§ **What is being asked**
In the listing, find every line that has the string "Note" and copy it.

§ **Provided records**
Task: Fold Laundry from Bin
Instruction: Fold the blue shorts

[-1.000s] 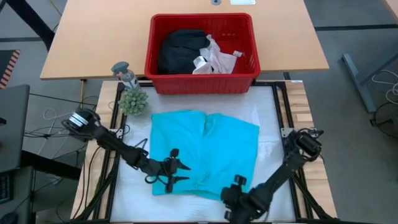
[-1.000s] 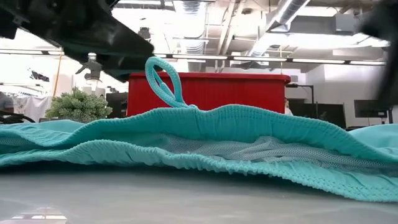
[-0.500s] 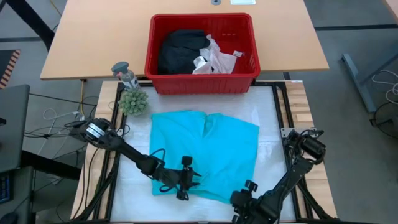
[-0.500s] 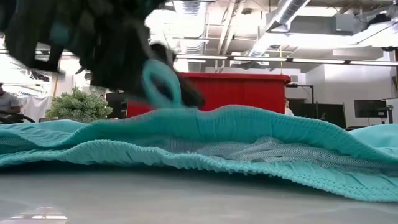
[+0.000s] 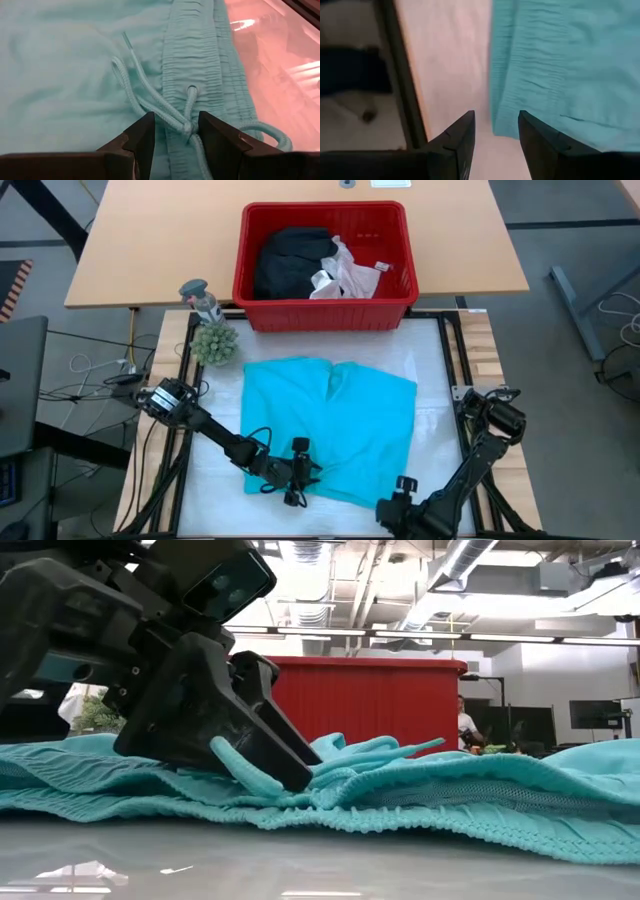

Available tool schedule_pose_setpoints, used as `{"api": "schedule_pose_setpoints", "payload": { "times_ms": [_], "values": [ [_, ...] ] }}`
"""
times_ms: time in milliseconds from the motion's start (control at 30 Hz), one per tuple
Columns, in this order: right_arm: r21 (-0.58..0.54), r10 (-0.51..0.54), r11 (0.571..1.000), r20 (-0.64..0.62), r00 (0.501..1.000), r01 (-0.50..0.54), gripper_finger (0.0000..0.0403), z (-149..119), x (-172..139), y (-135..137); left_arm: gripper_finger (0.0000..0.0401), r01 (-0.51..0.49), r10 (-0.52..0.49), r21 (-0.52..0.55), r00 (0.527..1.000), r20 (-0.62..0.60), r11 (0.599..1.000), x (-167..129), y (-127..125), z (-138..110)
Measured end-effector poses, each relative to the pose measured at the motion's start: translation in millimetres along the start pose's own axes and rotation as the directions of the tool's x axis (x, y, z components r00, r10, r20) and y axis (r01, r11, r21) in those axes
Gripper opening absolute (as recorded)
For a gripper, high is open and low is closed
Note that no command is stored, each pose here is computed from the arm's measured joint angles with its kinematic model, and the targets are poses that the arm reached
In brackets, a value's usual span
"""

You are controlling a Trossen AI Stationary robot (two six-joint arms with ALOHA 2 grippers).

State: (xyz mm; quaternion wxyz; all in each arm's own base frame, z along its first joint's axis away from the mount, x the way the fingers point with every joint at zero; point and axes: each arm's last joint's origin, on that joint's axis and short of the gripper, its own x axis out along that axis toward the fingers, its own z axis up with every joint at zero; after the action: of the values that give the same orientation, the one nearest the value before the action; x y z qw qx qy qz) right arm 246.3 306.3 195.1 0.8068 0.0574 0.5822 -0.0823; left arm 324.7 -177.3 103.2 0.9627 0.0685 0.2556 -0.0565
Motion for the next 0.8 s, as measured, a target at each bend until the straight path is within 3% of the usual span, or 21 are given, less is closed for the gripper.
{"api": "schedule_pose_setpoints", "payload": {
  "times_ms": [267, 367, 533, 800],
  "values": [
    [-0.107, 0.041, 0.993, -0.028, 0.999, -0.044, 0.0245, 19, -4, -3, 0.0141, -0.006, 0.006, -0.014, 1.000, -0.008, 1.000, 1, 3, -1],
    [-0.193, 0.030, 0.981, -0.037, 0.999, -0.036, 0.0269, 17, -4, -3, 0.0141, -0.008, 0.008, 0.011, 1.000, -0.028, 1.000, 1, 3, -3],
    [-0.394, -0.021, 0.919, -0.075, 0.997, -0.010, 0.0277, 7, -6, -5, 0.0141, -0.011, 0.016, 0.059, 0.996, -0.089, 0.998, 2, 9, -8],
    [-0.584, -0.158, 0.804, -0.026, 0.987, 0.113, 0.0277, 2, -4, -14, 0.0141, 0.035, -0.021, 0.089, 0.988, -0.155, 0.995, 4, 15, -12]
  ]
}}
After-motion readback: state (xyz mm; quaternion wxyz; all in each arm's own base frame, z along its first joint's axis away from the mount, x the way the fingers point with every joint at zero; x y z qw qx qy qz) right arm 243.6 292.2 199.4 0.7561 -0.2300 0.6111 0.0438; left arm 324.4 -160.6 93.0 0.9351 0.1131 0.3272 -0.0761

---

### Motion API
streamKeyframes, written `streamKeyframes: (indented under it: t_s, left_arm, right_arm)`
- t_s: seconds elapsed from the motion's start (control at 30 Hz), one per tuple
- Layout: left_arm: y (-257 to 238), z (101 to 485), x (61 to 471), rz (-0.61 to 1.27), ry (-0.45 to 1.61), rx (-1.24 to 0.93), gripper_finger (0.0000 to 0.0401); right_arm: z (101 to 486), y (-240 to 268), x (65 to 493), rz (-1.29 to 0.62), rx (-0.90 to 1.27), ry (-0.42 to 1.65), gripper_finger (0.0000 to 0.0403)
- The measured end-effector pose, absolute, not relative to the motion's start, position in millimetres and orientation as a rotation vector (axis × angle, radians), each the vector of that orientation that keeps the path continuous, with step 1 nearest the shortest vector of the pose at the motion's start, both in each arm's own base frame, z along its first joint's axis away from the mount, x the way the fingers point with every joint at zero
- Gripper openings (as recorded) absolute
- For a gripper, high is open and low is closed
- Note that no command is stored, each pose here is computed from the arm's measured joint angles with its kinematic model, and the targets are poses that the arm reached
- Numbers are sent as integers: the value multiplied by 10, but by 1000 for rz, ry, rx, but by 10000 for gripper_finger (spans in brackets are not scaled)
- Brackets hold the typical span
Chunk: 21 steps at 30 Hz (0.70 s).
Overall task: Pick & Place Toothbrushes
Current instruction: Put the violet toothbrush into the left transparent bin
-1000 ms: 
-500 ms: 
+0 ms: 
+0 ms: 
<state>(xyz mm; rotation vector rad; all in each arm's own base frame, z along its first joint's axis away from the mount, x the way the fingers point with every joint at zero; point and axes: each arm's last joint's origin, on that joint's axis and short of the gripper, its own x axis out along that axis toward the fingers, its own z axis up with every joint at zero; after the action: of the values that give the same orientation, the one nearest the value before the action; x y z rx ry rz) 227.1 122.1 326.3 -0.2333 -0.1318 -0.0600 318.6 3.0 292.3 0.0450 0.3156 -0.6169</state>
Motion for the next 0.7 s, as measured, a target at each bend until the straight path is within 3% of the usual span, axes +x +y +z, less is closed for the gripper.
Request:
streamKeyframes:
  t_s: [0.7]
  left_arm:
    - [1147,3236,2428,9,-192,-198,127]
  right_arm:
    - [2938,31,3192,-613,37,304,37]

§ **Solution**
Note that no command is stored, each pose here is computed from the arm's measured joint angles with its kinematic model, and the targets are poses that the arm reached
- Note that no command is stored, each pose here is computed from the arm's measured joint angles with its kinematic model, and the targets are poses that the arm reached

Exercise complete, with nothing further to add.